CUSPEA (China-U.S. Physics Examination and Application) was an examination and admission system used by the physics departments of some American and Canadian universities for graduate school admission from People's Republic of China between 1979 and 1989.
It was created by the Chinese-American physicist Tsung-Dao Lee and Chinese physics community as an alternative graduate school admission procedure. At that time in China, higher education was still recovering from the Cultural Revolution; school transcripts and recommendation letters were difficult to evaluate. Furthermore, standardized tests such as the Graduate Record Examination were unavailable in China.
The CUSPEA exam is in English and has a similar scope to that of Ph.D. written qualifying exams in major American universities. The questions were prepared by physics professors from participating North American universities -- starting with Columbia University where Lee worked, and eventually expanded to 97 universities. Committees of physicists in China administer and grade the exams. The examinees are usually senior physics majors from top-ranking Chinese universities. Those who passed the exam are followed up by an interview by a small American delegation.
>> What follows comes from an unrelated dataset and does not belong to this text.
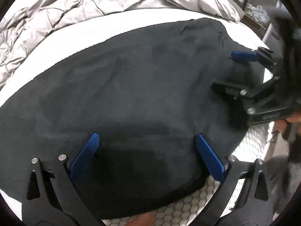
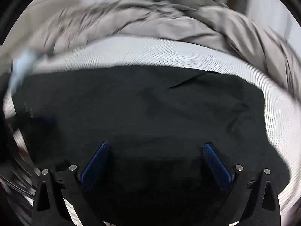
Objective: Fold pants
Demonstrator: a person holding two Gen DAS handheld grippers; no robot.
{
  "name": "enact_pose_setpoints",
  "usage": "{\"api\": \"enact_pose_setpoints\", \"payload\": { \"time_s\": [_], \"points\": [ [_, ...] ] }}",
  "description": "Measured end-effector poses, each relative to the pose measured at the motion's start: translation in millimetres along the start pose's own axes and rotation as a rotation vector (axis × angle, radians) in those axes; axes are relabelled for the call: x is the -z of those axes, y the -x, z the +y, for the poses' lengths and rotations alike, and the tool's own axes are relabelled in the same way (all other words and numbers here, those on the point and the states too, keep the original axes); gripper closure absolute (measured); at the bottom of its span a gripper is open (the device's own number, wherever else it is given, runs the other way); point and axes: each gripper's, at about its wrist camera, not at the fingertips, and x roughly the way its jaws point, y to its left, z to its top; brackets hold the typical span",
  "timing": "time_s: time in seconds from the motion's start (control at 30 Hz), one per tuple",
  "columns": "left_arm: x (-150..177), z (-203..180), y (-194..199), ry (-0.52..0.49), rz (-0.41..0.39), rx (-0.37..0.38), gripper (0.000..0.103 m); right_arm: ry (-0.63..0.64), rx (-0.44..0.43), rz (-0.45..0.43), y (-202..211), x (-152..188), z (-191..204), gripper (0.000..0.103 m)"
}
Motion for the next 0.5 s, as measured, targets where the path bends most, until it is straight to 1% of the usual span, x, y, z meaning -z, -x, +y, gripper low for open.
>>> {"api": "enact_pose_setpoints", "payload": {
  "time_s": [0.03,0.07,0.1,0.13,0.17,0.2,0.23,0.27,0.33,0.37,0.43,0.5],
  "points": [
    [3,6,2,0.013,0.003,0.004,0.001,0.014,0.035,0.020,-3,7,-8,0.001],
    [5,14,2,0.029,0.002,-0.005,0.001,-0.001,0.056,0.029,-4,14,-19,0.001],
    [5,26,2,0.040,0.000,-0.026,0.001,-0.038,0.083,0.030,-2,22,-39,0.004],
    [11,39,5,0.054,-0.002,-0.064,0.001,-0.110,0.069,0.025,3,32,-63,0.004],
    [12,52,2,0.060,-0.004,-0.082,0.001,-0.155,0.102,0.017,9,36,-74,0.004],
    [17,58,5,0.069,-0.009,-0.088,0.001,-0.188,0.157,0.013,14,41,-82,0.003],
    [21,61,8,0.078,-0.012,-0.080,0.001,-0.197,0.192,0.017,19,44,-85,0.003],
    [24,59,11,0.081,-0.017,-0.069,0.001,-0.195,0.180,0.006,23,44,-80,0.003],
    [26,50,13,0.056,-0.025,-0.048,0.001,-0.172,0.096,-0.028,29,40,-59,0.003],
    [29,46,14,0.041,-0.032,-0.037,0.001,-0.132,0.051,-0.044,32,38,-38,0.003],
    [32,41,12,0.051,-0.034,-0.014,0.001,-0.018,0.000,-0.075,33,27,6,0.003],
    [37,44,12,0.060,-0.034,-0.010,0.001,0.073,-0.054,-0.065,25,21,36,0.003]
  ]
}}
The final admission depends on mutual agreement between the applicant and participating physics departments.
About 100 Chinese students went to the US every year through the CUSPEA exams, and the total number is 915. Over the years, the three universities with the most students passed the exam are (numbers in the parentheses indicate the numbers of students) University of Science and Technology of China (218), Peking University (206) and Fudan University (127).
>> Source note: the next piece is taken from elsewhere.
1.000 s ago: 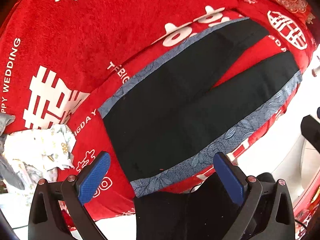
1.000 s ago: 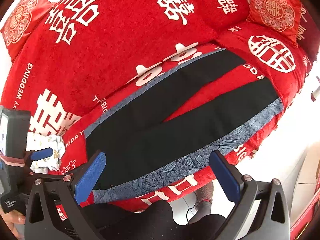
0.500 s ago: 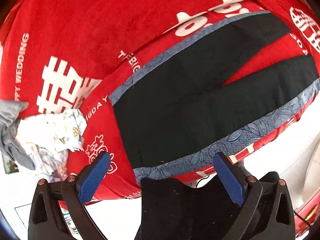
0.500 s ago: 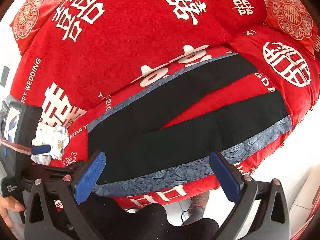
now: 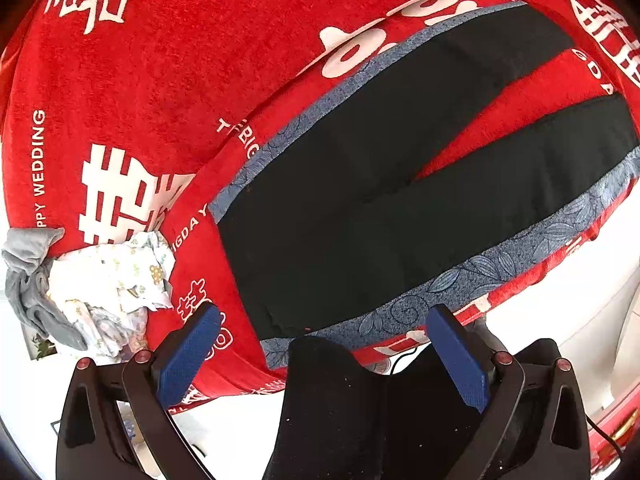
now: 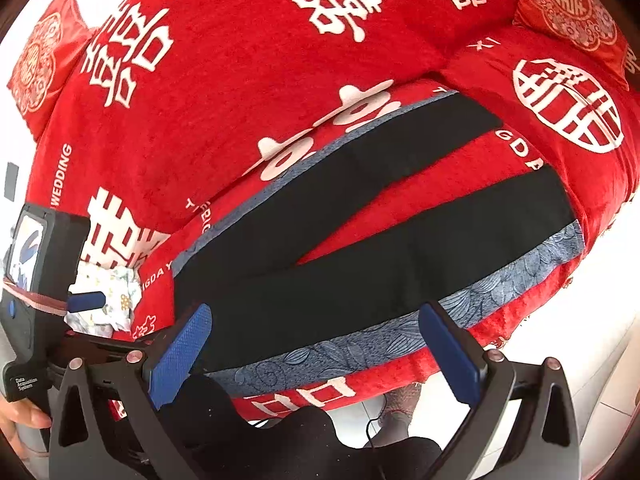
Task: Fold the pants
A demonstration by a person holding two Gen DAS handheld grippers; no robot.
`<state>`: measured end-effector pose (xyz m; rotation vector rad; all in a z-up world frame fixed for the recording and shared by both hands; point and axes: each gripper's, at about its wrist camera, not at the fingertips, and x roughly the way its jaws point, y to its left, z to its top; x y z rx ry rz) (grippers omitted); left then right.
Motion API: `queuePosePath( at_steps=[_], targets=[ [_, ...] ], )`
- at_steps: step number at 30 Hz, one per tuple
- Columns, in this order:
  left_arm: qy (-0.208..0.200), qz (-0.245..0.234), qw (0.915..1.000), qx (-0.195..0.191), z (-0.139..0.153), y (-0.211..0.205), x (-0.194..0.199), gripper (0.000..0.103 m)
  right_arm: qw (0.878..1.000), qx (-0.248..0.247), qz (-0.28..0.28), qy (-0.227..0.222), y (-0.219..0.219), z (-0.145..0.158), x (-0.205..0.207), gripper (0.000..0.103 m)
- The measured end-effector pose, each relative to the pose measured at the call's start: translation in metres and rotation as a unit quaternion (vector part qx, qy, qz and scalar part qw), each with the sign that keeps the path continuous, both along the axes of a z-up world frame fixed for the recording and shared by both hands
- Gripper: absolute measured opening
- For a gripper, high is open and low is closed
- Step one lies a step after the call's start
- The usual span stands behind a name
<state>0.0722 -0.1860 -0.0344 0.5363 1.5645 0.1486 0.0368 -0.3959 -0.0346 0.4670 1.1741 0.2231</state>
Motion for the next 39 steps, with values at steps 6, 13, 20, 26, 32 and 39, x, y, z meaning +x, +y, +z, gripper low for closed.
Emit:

CUSPEA was so successful that other similar exams soon were created, such as CUSBEA for biochemistry and "Shiing-Shen Chern Project" (陈省身项目) for mathematics. All were stopped in the late 80s in favor of more standard exams.
Continuation as Mini-CUSPEA and Re-Expansion
In the early 1990s, several years after the suspension of the CUSPEA exam, a new program called Mini-CUSPEA was created. The new program name referred to the fact that only one Chinese university, namely Fudan University, was now involved. Likewise, in the U.S., the number of target universities had been shrunk to three - Columbia University, New York University, and the City University of New York.
Mini-CUSPEA applicants sit written exams and attend interviews, similar in style to the old CUSPEA admission tests. Around 6-10 students are admitted annually. The usual requirements (TOEFL and GRE) for Chinese students studying in the U.S are waived for successful Mini-CUSPEA applicants.
Since 2007, the Mini-CUSPEA program has started to expand. The Chinese universities involved now include Peking University, Tsinghua University and other top universities. Expansion is also planned on the U.S. side.